-- What is being asked --
Beginning with the line that contains "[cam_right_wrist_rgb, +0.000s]", return every line down to the last one in the material below, exactly and with no others.

***** Source data *****

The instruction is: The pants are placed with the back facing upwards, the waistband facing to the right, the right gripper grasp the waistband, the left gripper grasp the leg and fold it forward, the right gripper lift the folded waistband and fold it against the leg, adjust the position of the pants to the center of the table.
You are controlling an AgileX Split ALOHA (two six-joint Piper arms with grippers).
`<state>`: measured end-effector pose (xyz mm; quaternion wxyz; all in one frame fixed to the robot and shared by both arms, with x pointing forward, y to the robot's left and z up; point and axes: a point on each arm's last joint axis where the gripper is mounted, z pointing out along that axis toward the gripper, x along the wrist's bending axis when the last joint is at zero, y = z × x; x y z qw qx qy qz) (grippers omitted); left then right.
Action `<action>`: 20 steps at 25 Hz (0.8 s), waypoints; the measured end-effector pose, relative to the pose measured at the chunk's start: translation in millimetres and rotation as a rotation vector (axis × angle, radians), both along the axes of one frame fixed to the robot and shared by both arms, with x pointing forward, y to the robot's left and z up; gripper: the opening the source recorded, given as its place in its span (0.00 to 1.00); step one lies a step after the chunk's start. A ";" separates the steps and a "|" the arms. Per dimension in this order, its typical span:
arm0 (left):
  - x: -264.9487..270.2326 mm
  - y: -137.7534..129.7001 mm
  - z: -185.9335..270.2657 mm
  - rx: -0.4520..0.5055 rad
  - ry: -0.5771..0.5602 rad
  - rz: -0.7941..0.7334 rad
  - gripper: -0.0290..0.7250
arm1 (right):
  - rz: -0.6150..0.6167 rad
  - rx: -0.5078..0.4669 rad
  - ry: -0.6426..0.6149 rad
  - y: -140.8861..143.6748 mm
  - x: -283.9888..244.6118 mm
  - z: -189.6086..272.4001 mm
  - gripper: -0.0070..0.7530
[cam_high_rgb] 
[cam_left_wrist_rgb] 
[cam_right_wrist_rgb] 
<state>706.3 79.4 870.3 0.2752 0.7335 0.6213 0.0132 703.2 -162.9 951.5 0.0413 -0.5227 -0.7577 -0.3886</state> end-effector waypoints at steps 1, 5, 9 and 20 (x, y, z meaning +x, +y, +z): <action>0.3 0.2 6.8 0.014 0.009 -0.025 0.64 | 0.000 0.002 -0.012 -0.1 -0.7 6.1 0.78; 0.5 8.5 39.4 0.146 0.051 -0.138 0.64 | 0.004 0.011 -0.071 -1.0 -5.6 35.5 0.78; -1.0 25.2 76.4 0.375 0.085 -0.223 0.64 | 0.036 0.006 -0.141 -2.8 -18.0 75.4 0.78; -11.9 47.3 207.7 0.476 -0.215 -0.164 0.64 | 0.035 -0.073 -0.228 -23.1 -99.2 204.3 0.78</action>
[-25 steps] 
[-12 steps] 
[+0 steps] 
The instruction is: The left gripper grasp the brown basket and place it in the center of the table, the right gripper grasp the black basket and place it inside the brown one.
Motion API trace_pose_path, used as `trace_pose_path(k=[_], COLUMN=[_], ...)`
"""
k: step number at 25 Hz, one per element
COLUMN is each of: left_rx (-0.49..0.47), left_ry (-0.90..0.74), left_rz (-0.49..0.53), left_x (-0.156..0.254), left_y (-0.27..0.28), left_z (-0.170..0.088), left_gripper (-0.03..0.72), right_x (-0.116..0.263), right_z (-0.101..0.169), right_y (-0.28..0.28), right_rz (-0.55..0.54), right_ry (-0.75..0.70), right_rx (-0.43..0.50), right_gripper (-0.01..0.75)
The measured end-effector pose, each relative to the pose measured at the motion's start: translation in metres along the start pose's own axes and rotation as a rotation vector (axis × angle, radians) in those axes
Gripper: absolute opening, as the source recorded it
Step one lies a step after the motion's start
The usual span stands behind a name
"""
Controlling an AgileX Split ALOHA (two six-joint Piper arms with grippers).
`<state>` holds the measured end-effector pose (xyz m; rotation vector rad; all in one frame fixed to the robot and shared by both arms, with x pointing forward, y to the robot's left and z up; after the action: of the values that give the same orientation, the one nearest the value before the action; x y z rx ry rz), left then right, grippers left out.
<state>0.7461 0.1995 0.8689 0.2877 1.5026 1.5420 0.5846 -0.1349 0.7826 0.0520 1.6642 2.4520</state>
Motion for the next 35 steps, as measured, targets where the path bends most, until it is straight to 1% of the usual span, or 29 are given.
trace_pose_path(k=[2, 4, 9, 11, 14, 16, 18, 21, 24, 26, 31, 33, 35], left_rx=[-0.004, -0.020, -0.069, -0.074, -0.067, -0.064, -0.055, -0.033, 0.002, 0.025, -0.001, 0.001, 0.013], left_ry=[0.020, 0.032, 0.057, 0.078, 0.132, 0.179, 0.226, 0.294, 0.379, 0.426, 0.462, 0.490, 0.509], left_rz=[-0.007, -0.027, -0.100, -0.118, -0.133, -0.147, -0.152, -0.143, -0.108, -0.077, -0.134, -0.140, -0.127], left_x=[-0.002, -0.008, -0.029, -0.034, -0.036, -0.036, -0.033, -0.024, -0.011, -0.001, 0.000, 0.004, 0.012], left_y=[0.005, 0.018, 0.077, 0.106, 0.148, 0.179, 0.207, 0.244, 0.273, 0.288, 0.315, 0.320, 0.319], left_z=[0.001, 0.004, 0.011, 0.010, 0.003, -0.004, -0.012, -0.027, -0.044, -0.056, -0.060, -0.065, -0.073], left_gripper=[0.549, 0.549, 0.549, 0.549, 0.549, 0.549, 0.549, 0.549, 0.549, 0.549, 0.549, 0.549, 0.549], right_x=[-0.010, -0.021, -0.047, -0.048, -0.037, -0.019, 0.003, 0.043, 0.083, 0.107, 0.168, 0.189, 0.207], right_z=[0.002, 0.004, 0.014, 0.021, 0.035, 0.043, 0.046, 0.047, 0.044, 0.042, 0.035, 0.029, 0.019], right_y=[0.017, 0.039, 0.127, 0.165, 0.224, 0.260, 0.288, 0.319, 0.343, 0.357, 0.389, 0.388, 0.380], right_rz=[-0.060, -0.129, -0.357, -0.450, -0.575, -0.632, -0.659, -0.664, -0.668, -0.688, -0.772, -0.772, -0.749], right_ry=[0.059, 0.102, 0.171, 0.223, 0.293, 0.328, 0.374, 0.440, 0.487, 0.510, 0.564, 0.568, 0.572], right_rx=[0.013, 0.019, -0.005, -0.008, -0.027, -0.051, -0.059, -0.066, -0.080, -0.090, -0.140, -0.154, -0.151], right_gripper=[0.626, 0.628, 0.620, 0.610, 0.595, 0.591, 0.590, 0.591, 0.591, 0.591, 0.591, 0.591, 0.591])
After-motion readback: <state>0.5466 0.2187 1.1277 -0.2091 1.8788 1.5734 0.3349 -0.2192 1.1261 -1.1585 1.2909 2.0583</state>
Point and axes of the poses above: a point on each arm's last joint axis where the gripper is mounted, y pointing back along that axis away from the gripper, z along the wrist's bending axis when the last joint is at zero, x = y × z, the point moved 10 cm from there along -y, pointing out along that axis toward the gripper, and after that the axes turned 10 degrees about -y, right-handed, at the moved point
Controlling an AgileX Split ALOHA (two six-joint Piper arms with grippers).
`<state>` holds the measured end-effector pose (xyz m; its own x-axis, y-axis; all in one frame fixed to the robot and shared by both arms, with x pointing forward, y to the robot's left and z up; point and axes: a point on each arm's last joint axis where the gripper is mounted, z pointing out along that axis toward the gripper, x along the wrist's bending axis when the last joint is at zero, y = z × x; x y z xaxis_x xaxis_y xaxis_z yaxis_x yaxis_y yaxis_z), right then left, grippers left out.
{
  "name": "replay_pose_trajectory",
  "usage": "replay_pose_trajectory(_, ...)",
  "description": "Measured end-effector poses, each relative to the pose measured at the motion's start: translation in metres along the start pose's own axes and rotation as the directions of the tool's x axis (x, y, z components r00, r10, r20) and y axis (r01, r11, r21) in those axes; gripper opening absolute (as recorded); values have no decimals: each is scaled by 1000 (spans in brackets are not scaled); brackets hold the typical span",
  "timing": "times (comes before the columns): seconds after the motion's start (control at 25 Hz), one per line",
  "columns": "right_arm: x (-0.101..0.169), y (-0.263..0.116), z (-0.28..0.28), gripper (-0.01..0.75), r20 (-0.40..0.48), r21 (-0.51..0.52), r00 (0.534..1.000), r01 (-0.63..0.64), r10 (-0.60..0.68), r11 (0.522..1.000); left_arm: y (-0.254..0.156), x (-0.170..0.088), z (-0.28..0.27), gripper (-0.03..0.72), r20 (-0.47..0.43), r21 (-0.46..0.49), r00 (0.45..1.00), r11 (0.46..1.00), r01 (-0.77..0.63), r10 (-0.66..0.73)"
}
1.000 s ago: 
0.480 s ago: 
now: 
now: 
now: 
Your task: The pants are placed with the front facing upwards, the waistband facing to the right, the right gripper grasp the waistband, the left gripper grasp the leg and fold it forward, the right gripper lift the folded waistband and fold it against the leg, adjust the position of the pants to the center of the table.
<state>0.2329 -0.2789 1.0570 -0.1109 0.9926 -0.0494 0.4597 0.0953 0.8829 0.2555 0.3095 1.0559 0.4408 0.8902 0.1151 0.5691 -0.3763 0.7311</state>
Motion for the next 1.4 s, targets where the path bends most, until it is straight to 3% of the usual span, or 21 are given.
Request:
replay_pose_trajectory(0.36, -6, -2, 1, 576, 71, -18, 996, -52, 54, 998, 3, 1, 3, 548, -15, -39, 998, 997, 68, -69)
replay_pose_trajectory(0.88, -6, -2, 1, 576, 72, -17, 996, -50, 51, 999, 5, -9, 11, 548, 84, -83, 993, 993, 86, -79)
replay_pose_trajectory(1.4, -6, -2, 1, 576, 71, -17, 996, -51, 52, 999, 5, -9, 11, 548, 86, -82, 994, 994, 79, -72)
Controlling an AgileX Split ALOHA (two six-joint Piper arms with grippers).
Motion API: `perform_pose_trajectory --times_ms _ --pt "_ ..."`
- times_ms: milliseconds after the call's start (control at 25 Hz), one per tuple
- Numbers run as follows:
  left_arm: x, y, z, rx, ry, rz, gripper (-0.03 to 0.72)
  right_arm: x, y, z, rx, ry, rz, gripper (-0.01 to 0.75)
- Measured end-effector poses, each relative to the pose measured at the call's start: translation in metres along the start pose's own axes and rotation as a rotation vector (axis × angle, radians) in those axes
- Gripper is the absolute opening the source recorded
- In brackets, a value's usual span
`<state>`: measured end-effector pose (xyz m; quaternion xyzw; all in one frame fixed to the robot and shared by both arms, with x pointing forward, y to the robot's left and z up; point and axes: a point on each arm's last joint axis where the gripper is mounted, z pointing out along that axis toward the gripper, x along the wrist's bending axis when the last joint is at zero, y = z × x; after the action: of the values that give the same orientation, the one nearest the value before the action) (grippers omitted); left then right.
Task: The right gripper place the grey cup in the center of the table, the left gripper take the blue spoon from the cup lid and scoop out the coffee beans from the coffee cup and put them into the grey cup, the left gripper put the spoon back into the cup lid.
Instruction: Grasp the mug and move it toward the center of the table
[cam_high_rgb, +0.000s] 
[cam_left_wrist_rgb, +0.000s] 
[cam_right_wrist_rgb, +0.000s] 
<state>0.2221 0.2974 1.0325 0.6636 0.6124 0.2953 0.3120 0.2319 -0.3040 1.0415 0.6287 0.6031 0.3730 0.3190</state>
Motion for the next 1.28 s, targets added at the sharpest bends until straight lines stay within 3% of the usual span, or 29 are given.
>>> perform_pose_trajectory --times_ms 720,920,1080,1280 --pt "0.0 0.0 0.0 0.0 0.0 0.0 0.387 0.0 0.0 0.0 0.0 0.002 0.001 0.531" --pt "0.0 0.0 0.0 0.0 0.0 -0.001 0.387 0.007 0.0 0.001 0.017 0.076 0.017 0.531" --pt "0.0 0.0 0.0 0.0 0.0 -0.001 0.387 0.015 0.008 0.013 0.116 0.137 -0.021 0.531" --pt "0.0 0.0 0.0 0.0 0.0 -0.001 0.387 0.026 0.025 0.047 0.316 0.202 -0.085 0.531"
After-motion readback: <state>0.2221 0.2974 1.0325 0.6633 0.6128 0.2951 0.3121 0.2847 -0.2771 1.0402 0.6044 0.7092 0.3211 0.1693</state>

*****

-- Exercise result --
[cam_right_wrist_rgb, +0.000s] 
<state>0.2221 0.2974 1.0325 0.6636 0.6124 0.2953 0.3120 0.2319 -0.3040 1.0415 0.6287 0.6031 0.3730 0.3190</state>
Motion for the next 1.28 s, targets added at the sharpest bends until straight lines stay within 3% of the usual span, or 29 are given.
>>> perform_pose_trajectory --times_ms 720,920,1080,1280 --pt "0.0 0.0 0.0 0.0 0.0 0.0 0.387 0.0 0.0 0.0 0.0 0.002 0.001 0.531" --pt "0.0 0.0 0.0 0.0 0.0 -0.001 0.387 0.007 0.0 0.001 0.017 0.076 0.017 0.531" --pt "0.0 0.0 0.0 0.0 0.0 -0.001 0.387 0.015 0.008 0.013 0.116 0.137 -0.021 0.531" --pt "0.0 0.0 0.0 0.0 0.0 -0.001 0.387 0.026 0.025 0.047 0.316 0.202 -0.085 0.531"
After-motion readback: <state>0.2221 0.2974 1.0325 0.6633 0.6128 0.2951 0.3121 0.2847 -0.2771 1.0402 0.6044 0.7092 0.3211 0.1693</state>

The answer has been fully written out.